▶ What is expected: Please reproduce the data below exactly, from the first line to the last.

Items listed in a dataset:

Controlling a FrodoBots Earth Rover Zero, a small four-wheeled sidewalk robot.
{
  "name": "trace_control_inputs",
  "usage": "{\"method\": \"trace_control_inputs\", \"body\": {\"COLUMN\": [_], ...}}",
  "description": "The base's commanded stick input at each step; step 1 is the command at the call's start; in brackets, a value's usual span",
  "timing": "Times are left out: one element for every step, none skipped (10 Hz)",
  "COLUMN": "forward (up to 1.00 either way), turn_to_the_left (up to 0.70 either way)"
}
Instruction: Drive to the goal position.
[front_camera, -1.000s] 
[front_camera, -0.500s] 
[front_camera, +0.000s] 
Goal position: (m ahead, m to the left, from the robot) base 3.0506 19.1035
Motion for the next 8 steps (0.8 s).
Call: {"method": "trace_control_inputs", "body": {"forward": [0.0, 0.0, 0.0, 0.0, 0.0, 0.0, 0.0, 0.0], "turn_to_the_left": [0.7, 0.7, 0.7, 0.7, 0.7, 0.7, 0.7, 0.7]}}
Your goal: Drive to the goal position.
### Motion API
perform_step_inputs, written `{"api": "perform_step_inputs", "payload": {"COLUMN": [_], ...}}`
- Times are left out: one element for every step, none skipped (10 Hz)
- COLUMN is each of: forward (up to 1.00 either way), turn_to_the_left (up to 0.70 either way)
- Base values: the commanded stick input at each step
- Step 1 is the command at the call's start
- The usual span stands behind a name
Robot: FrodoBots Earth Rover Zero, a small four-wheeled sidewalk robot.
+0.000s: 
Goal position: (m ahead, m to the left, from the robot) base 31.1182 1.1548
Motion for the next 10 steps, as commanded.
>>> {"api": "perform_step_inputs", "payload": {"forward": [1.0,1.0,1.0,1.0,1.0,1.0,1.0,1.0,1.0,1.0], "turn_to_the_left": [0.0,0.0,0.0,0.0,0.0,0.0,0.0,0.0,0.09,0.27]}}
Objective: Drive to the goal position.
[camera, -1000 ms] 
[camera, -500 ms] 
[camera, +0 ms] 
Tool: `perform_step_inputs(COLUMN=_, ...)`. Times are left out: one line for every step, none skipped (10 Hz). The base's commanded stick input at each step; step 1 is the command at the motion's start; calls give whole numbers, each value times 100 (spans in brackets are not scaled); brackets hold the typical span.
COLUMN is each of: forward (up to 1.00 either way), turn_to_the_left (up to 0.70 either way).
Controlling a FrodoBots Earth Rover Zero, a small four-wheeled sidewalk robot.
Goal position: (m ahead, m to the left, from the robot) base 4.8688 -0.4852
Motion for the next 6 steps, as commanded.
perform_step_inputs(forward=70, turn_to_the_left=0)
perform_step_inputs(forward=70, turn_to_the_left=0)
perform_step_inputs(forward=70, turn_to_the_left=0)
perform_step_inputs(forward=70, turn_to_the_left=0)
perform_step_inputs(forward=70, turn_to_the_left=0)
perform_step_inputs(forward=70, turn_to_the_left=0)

▶ Solved exercise:
Controlling a FrodoBots Earth Rover Zero, a small four-wheeled sidewalk robot.
{
  "name": "trace_control_inputs",
  "usage": "{\"method\": \"trace_control_inputs\", \"body\": {\"COLUMN\": [_], ...}}",
  "description": "The base's commanded stick input at each step; step 1 is the command at the call's start; in brackets, a value's usual span",
  "timing": "Times are left out: one element for every step, none skipped (10 Hz)",
  "COLUMN": "forward (up to 1.00 either way), turn_to_the_left (up to 0.70 either way)"
}
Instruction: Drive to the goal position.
[front_camera, -1.000s] 
[front_camera, -0.500s] 
[front_camera, +0.000s] 
Goal position: (m ahead, m to the left, from the robot) base 3.0506 19.1035
Motion for the next 8 steps (0.8 s).
Call: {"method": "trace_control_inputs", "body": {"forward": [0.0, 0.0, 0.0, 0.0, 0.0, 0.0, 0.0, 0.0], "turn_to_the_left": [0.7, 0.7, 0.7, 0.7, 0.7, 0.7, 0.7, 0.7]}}
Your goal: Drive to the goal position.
### Motion API
perform_step_inputs, written `{"api": "perform_step_inputs", "payload": {"COLUMN": [_], ...}}`
- Times are left out: one element for every step, none skipped (10 Hz)
- COLUMN is each of: forward (up to 1.00 either way), turn_to_the_left (up to 0.70 either way)
- Base values: the commanded stick input at each step
- Step 1 is the command at the call's start
- The usual span stands behind a name
Robot: FrodoBots Earth Rover Zero, a small four-wheeled sidewalk robot.
+0.000s: 
Goal position: (m ahead, m to the left, from the robot) base 31.1182 1.1548
Motion for the next 10 steps, as commanded.
>>> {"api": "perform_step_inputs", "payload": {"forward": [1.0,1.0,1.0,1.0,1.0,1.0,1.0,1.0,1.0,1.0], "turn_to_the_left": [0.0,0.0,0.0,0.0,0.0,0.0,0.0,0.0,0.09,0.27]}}
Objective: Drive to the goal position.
[camera, -1000 ms] 
[camera, -500 ms] 
[camera, +0 ms] 
Tool: `perform_step_inputs(COLUMN=_, ...)`. Times are left out: one line for every step, none skipped (10 Hz). The base's commanded stick input at each step; step 1 is the command at the motion's start; calls give whole numbers, each value times 100 (spans in brackets are not scaled); brackets hold the typical span.
COLUMN is each of: forward (up to 1.00 either way), turn_to_the_left (up to 0.70 either way).
Controlling a FrodoBots Earth Rover Zero, a small four-wheeled sidewalk robot.
Goal position: (m ahead, m to the left, from the robot) base 4.8688 -0.4852
Motion for the next 6 steps, as commanded.
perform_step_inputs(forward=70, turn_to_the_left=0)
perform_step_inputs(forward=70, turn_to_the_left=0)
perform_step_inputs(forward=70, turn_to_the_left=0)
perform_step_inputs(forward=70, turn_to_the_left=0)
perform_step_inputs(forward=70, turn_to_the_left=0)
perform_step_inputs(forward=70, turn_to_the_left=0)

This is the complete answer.